Le fondement de ce profond clivage sécuritaire vient de la nature de ce qui est vendu. Schneier l’explique bien : les uns vendent de l’immatériel et de la « confiance », et se doivent d’entretenir ce qui est vendu, les autres vendent de l’objet, du tangible, donc du périssable, et n’ont strictement aucun intérêt à entretenir ce qui est vendu et encore moins d’entretenir le plus petit atome de confiance, laquelle est synonyme de conservation et de stase marketing. Et il est très peu probable que les choses changent, puisque la seule chose qui pourrait faire évoluer les pratiques vertueuses des industriels de l’IoT serait une contrainte financière imposée par une instance de régulation ayant le pouvoir de se faire respecter.
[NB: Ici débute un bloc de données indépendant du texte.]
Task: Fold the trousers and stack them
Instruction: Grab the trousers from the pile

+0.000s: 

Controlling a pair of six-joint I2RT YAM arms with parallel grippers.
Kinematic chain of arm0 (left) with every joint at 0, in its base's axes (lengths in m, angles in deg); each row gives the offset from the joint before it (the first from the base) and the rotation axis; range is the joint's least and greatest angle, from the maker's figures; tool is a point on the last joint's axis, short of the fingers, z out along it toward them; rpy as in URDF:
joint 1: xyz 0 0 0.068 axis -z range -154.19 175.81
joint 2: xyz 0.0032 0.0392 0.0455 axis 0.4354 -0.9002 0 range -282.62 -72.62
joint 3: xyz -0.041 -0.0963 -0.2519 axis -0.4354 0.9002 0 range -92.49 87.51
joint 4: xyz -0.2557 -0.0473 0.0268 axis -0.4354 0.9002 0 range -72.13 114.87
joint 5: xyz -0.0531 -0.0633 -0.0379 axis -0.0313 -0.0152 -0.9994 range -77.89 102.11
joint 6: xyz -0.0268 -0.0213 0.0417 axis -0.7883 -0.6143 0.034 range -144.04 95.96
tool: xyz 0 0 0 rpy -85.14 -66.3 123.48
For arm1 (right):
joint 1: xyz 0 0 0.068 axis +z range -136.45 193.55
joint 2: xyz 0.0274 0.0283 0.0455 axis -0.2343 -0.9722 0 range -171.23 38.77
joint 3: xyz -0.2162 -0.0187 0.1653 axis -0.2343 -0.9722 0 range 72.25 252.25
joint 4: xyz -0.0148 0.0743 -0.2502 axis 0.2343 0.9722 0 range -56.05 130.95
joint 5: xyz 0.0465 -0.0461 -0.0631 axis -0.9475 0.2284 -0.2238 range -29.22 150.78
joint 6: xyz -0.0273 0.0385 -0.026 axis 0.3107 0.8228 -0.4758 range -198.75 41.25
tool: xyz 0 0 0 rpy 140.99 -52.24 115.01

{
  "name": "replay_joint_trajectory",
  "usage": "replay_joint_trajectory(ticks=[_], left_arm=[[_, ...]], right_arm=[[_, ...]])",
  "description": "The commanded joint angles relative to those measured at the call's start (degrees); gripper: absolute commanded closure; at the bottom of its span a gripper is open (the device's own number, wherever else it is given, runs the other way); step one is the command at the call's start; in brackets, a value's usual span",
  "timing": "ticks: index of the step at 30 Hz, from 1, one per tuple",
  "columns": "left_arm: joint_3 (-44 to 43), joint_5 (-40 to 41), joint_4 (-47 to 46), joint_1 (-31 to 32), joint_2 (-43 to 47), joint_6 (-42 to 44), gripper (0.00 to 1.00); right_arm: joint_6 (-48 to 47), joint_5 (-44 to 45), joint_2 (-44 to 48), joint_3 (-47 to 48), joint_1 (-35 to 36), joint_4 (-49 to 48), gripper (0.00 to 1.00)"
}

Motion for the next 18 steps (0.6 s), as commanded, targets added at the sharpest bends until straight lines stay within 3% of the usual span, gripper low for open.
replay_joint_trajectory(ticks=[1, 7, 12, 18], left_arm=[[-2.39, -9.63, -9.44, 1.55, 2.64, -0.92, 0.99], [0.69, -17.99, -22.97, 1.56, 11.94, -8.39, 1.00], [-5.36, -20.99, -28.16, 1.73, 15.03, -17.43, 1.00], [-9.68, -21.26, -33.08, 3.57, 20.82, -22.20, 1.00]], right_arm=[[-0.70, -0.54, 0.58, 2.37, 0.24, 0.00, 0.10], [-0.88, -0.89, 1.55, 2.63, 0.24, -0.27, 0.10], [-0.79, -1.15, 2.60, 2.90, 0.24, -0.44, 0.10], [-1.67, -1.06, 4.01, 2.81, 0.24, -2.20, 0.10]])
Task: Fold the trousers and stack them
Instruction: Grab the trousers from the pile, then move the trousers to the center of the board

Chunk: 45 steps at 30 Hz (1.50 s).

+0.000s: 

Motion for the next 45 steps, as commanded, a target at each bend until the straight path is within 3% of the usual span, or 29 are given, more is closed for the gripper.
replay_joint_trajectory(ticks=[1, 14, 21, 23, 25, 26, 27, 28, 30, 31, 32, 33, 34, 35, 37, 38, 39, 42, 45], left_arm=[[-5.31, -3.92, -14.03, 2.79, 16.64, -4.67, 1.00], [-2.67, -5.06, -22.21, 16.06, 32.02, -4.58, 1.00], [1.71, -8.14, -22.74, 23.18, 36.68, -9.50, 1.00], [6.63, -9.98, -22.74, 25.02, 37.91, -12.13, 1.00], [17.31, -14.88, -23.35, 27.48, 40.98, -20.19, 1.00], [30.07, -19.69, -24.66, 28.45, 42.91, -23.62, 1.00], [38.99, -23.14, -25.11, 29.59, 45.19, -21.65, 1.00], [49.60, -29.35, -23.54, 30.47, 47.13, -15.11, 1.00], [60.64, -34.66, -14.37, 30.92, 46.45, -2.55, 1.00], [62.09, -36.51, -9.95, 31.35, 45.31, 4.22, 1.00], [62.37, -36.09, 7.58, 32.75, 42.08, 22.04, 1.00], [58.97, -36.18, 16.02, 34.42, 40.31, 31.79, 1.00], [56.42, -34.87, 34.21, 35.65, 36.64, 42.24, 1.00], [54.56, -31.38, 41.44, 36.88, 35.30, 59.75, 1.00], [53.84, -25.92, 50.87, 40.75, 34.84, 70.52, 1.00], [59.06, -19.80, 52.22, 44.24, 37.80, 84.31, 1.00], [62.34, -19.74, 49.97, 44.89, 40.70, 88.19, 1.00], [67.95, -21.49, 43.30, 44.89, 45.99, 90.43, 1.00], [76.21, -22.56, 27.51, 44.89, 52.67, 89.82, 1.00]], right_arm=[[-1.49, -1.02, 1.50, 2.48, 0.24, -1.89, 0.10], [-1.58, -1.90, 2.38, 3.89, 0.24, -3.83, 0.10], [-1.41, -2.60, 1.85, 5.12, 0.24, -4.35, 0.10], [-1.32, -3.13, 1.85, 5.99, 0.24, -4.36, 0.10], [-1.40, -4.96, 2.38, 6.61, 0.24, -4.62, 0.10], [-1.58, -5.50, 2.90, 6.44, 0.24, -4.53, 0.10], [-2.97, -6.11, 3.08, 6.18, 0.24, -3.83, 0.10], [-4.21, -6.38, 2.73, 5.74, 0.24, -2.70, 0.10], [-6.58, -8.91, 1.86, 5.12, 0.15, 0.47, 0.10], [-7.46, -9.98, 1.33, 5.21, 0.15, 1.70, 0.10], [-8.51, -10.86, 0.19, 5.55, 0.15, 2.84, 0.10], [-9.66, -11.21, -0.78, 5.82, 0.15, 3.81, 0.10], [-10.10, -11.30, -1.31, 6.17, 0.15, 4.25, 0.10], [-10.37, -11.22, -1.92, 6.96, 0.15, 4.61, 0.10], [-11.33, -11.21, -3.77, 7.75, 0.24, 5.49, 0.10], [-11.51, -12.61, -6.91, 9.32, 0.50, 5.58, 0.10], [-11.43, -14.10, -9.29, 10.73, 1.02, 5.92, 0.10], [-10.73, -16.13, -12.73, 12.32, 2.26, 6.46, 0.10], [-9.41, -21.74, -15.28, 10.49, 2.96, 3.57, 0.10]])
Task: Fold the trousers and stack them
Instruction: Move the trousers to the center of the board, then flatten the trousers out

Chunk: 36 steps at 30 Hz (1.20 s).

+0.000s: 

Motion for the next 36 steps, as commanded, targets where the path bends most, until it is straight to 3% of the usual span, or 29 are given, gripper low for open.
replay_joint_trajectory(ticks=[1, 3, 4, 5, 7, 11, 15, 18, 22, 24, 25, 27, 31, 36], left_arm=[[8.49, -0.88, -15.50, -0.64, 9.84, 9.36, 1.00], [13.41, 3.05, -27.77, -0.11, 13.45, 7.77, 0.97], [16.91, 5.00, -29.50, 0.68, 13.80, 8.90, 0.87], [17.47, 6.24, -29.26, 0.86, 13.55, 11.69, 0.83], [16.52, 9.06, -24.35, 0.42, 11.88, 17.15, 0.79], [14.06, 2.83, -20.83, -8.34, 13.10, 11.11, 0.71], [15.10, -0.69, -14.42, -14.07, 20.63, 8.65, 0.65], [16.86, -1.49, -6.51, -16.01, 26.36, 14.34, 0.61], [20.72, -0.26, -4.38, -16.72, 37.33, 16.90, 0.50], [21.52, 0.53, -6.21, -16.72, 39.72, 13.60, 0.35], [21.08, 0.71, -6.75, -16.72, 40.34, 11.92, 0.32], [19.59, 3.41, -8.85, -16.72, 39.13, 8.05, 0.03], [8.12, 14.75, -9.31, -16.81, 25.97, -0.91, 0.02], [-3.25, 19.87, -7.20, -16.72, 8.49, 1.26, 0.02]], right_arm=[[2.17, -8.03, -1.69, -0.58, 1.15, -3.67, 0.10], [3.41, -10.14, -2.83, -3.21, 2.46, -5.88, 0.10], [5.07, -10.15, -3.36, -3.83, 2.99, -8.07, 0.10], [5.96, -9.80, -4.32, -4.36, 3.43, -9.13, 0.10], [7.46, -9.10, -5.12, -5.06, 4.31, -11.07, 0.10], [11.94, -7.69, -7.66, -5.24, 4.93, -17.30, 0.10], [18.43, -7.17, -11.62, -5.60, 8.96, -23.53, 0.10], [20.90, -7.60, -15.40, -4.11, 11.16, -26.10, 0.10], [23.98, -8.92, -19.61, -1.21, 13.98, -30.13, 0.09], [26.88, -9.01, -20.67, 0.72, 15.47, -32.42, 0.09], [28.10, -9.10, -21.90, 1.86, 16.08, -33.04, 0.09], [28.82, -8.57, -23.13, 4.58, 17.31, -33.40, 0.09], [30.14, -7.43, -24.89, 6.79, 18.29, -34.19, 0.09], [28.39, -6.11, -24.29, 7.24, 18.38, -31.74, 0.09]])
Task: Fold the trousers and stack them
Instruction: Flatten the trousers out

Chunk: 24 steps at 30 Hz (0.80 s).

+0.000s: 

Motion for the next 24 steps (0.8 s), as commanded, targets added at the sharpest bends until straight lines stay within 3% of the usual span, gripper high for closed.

Or, dès lors qu’il s’agit de condamner, d’imposer des amendes lourdes ou de taxer, les institutions politiques deviennent soudainement très cauteleuses, avançant les « freins à la création d’entreprise et à l’essor économique ». Le brick and mortar est bien plus protégé par 200 ans de logique industrielle que le secteur des « matières molles ».
S’ajoute à cette escalade au gaspillage un bilan écologique néfaste. L’on accuse, souvent à raison, le secteur des nouvelles technologies de tous les maux en matière de bilan carbone. La consommation d’électricité tant des grands datacenters que des stations de travail a un impact sur l’écosystème, reconnu par ceux-là mêmes qui vendent du service en ligne et qui construisent lesdits datacenters avec force greenwashing. Le secteur de l’IoT, s’il n’est pas encadré dès ses premiers pas, non seulement s’avèrera aussi négatif en termes de consommation d’énergie dans le Cloud (il n’est de bon IoT que d’IoT connecté) qu’en matière de résidus non recyclables des milliards d’objets frappés d’obsolescence organisée. Le problème du recyclage des ordinateurs n’est rien comparé à celui posé par l’informatique embarquée du quotidien. Les échelles ne sont pas les mêmes.
Vient enfin l’un des derniers « points noirs » de l’IoT, la fiabilité de la « supply chain » ou de la source originelle produisant des modules OEM. Comme le prouve la très récente affaire des caméras Xiongmai, et sans pour autant imaginer de sinistres espions à la solde de Pékin capables d’infiltrer la quasi-totalité des appartements-maisons truffés d’Alexa ou Google Home, la succession de sous-traitants est un facteur d’opacité, donc de risques. Risques d’autant plus importants que les failles et abus d’usage de ces IoT ne sont, pour l’heure, audités que par quelques chercheurs. Rien n’est systématique en matière d’analyse de dangerosité cyber ou physique, rien ou presque n’est soumis à la moindre règlementation, et quand bien même ce le serait que le respect des contraintes légales telles que celles imposées par les Cnil d’Europe ne semble pas franchement inquiéter les producteurs d’Orient ou d’Outre Atlantique. Il est plus facile aux services des douanes d’intercepter une cargaison de faux sacs de marque qu’un wagon d’aspirateurs autonomes ou de poupées « intelligentes » intégrant un login admin, mot de passe 1234.